Il crollo dello scorso 24 gennaio, del muro di contenimento di Palazzo d'Avalos, e gli smottamenti avvenuti lo scorso anno in via Tre Segni, con lo sprofondamento di una palma, e in via Adriatica, nei pressi della chiesa di Sant’Antonio di Padova, hanno destato profonda preoccupazione e fatto tornare alla mente quanto accaduto nel febbraio del 1956.
Il tragico evento non è giunse all’improvviso: da più parti, negli anni precedenti la sciagura, vennero sollevate accuse alle autorità competenti e politiche, locali e nazionali, per aver sottovalutato un problema che ha origini lontane.
I primi scoscendimenti si registrarono verso la fine del 1700, ed altre di modeste dimensioni, ma non per questo meno allarmanti, durante tutto l’800, fino ai primi anni del secolo successivo ed alle ultime avvisaglie del 1953.
Per non parlare poi della rovinosa frana del 1816, che fece sprofondare a valle il costone orientale dalla Loggia Amblingh fino a San Michele.

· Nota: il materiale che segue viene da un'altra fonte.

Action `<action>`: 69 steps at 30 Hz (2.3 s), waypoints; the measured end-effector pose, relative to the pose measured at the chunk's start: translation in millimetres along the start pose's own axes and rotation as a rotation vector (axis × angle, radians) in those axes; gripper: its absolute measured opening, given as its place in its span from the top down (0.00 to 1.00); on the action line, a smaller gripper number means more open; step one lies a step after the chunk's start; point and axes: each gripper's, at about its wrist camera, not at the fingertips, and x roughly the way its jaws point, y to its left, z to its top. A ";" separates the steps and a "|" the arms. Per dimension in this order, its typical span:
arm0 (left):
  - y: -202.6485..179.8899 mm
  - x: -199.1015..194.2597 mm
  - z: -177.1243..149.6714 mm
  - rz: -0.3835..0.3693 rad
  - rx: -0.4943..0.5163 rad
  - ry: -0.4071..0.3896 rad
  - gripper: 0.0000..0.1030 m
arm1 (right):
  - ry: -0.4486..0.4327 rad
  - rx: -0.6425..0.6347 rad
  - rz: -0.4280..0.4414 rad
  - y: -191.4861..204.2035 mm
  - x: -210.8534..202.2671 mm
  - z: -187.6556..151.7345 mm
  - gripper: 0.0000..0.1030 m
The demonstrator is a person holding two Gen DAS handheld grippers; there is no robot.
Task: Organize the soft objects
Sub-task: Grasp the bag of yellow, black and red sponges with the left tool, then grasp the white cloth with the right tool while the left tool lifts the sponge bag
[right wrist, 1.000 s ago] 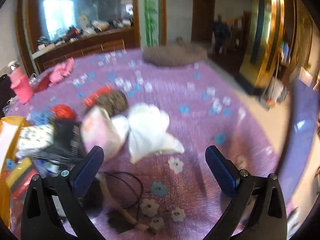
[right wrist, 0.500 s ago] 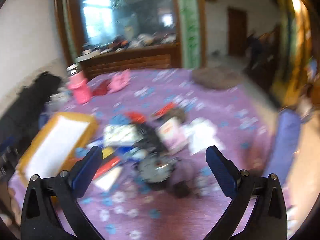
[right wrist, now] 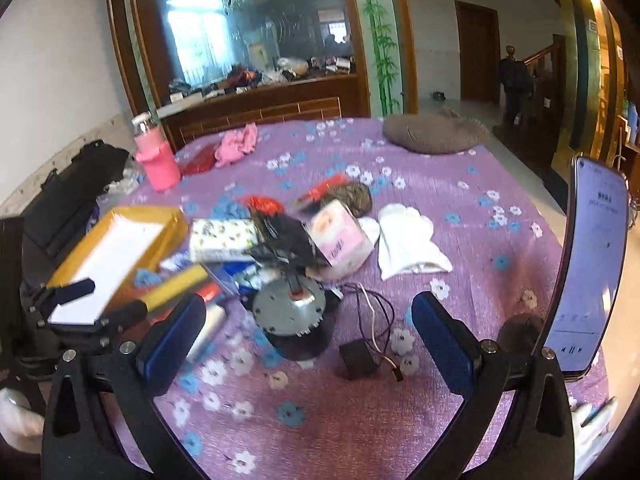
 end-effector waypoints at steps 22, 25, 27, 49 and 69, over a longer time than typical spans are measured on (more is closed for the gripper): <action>-28.3 82.0 2.6 -0.023 0.100 0.072 0.21 | 0.066 0.058 -0.030 -5.7 17.5 -20.9 0.00; -26.7 81.1 2.5 -0.029 0.094 0.066 0.26 | 0.072 0.068 -0.026 -7.0 20.1 -20.8 0.00; -26.2 80.6 2.6 -0.035 0.092 0.060 0.30 | 0.076 0.069 -0.024 -6.5 21.5 -21.1 0.00; -15.2 82.3 10.0 -0.137 0.012 0.075 0.20 | 0.083 0.170 0.054 -25.0 14.5 -18.8 0.00; 13.1 81.7 9.4 -0.241 -0.143 0.079 0.36 | 0.218 0.318 -0.082 -60.4 62.7 58.3 0.00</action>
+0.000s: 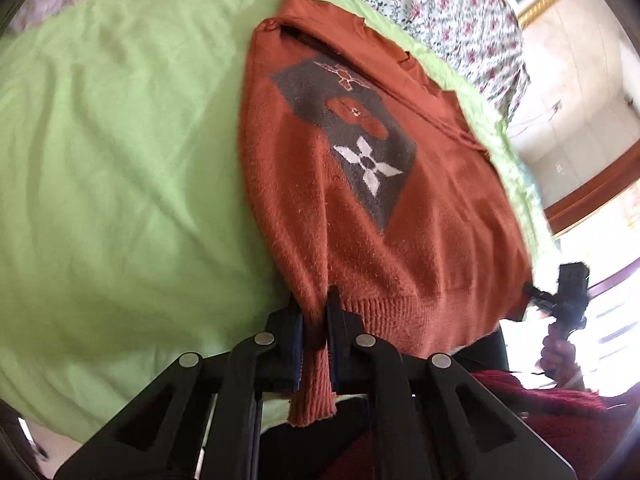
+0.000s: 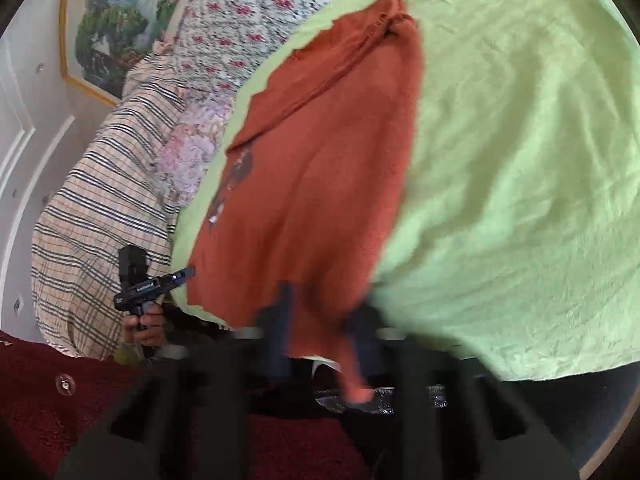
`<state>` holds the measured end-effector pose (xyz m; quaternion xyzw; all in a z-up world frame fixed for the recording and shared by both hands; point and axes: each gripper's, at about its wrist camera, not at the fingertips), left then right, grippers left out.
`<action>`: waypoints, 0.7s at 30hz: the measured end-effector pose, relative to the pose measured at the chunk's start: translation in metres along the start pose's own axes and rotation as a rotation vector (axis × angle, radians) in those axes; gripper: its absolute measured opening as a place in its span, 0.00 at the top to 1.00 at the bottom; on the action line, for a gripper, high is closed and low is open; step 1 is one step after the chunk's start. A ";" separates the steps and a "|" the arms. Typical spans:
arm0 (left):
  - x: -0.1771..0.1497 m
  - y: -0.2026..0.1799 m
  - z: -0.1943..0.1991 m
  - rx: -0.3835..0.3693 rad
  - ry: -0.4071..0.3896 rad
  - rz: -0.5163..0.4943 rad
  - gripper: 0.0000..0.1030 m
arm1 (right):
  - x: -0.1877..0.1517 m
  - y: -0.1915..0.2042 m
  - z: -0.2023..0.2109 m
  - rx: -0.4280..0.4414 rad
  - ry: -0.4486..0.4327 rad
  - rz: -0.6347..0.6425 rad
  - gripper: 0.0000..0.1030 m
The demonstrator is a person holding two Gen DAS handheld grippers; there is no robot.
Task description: Fold small clothes
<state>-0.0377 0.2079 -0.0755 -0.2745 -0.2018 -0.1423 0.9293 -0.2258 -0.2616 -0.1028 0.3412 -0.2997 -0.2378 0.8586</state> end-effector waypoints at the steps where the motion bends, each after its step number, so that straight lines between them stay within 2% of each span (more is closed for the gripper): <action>1: -0.002 0.003 -0.001 -0.009 0.009 0.012 0.89 | -0.002 0.000 0.002 0.007 -0.011 0.006 0.93; 4: -0.002 0.010 -0.006 -0.049 0.030 0.052 0.87 | -0.002 0.001 -0.002 -0.016 -0.009 0.012 0.93; 7: -0.002 0.002 -0.003 -0.010 0.007 0.002 0.93 | -0.001 0.008 -0.007 -0.016 -0.010 0.023 0.93; 9: -0.003 -0.004 0.005 0.001 -0.035 -0.010 0.94 | 0.000 0.013 0.001 0.021 -0.031 0.017 0.93; 13: 0.003 -0.007 0.025 -0.023 -0.129 0.030 0.95 | 0.012 0.024 0.027 0.133 -0.125 -0.007 0.93; 16: 0.022 -0.015 0.039 -0.017 -0.195 0.036 0.95 | 0.029 0.041 0.043 0.201 -0.200 0.012 0.93; 21: 0.076 -0.023 0.066 -0.038 -0.363 0.039 0.95 | 0.071 0.067 0.054 0.256 -0.302 0.061 0.93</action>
Point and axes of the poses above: each gripper's, at about its wrist camera, not at the fingertips, and z roughly against the way its jaws point, y to its left, x to its top, and after that the axes turned 7 degrees about -z, right-handed
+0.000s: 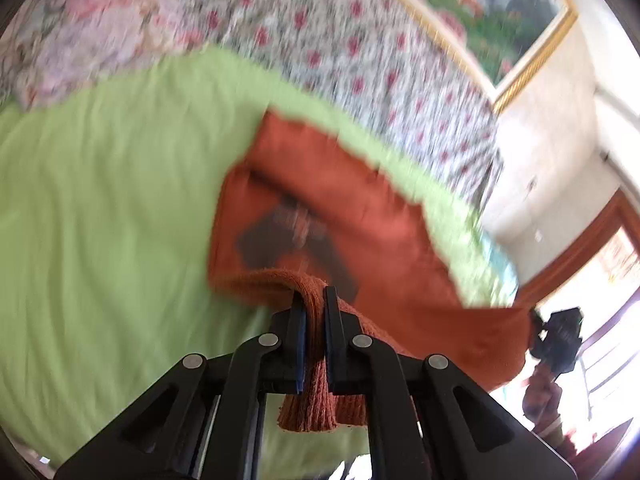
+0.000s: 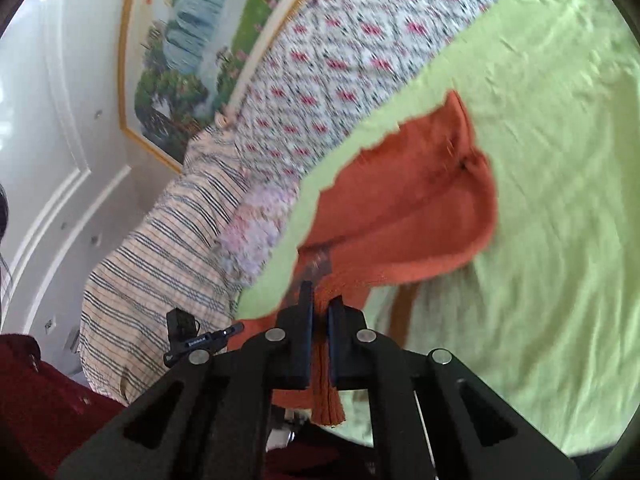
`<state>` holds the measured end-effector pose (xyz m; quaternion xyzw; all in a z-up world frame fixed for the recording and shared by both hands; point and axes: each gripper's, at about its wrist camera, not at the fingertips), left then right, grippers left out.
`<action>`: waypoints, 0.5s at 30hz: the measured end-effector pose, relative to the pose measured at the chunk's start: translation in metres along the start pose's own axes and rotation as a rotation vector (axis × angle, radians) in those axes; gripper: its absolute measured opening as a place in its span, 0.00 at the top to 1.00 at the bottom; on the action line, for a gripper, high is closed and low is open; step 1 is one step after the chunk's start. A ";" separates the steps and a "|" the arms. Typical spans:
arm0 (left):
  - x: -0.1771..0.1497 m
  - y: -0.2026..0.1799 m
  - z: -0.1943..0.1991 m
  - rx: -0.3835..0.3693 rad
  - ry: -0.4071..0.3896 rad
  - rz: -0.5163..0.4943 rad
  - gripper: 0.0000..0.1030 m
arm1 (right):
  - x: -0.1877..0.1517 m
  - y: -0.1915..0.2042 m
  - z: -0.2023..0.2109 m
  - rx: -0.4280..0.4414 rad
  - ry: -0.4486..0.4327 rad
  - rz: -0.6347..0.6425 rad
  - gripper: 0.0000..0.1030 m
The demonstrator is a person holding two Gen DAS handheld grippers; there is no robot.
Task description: Fold small clothes
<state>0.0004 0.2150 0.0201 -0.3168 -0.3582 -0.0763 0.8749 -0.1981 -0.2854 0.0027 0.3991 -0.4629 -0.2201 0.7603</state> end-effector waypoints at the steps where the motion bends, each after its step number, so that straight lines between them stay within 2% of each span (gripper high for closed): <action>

Nel settembre del 1955 già erano comparse le prime preoccupanti crepe lungo via Adriatica e su alcuni edifici, non risparmiando anche una parte dei locali della secolare chiesa di San Pietro. I tecnici del Genio Civile di Chieti elaborarono un razionale piano di indagini costituito da una serie di rilevamenti geomorfologici sia nel sottosuolo di Vasto che nella parte più a est verso il mare.